== Directions for this task ==
Scan the entries below for the word "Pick". Copy out every line in which it occurs.

Supplied data below:

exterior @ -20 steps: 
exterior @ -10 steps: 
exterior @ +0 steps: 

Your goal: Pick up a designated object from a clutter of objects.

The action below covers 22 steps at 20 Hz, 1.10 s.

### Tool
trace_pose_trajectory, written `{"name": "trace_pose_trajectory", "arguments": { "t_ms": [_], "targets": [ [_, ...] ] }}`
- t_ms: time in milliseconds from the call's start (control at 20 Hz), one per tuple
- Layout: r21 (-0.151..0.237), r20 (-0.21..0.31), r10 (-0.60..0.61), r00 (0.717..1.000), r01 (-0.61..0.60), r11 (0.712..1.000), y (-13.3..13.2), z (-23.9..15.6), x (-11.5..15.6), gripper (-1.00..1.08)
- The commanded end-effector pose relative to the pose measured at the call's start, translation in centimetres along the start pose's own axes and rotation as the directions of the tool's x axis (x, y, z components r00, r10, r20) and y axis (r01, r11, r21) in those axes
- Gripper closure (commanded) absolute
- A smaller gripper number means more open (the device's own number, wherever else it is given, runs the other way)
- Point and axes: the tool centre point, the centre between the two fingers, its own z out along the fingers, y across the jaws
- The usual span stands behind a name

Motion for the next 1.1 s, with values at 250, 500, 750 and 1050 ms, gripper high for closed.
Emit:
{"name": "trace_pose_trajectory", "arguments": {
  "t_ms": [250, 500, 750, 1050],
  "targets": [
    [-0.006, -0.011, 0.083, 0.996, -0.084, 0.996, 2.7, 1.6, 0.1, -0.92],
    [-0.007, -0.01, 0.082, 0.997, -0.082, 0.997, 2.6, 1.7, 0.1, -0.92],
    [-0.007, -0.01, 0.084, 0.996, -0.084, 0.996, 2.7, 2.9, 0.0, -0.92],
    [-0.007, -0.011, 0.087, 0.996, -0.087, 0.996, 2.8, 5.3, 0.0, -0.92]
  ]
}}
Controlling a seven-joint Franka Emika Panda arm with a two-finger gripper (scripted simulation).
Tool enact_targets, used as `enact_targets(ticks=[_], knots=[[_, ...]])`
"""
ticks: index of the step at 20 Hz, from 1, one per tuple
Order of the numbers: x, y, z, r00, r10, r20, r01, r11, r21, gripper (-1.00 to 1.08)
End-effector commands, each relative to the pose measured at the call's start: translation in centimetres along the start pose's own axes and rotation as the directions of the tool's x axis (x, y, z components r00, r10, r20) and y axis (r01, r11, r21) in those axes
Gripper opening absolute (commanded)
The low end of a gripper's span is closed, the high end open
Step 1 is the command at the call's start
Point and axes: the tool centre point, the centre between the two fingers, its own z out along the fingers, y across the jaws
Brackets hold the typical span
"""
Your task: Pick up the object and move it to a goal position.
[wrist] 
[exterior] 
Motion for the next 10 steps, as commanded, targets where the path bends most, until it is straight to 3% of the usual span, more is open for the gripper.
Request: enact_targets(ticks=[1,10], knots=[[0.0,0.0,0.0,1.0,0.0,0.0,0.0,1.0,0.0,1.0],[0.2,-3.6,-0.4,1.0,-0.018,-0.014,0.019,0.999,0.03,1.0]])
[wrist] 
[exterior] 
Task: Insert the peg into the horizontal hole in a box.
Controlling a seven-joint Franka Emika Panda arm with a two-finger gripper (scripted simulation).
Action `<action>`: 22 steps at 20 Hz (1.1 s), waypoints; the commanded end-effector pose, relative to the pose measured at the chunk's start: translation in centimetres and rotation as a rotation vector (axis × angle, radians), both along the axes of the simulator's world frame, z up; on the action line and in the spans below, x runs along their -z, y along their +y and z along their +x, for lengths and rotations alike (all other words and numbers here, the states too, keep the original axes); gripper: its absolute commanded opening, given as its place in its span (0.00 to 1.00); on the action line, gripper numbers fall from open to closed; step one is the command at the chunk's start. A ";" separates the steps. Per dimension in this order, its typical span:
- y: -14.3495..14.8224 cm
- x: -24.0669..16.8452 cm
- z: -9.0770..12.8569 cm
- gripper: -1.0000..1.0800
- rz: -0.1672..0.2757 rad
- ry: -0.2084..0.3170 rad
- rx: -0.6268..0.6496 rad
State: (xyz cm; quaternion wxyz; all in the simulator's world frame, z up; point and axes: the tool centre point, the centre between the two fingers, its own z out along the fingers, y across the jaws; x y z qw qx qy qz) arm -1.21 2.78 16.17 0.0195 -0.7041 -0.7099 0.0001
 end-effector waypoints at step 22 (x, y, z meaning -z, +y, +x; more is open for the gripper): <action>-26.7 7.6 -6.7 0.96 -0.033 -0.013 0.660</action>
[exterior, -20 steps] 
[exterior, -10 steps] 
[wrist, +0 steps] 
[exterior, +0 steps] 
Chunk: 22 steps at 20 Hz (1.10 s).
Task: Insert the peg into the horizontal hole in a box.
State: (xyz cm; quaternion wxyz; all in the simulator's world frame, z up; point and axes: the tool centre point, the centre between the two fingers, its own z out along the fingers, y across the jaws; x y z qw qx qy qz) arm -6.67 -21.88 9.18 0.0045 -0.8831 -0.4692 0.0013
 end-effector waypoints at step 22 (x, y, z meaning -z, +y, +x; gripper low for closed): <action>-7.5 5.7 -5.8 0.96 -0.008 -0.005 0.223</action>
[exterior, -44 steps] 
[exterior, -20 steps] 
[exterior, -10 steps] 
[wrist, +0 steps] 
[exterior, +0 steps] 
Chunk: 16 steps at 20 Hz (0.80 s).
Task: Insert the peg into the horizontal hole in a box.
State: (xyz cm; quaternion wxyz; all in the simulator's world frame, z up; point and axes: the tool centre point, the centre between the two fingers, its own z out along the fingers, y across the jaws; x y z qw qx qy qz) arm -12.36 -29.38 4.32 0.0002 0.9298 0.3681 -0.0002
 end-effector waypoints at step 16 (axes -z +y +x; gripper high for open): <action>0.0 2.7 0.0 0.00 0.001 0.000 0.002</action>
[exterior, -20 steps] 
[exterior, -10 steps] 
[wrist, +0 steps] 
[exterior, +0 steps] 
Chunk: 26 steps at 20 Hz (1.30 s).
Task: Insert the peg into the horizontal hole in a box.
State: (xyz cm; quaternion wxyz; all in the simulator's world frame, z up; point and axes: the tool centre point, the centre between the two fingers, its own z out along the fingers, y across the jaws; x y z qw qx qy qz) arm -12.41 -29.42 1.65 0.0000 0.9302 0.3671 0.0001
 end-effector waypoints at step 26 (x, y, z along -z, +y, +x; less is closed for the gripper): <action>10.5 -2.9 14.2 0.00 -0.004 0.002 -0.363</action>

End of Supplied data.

== Task result ==
Your goal: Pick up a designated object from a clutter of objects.
Your task: Pick up the object and move it to a goal position.

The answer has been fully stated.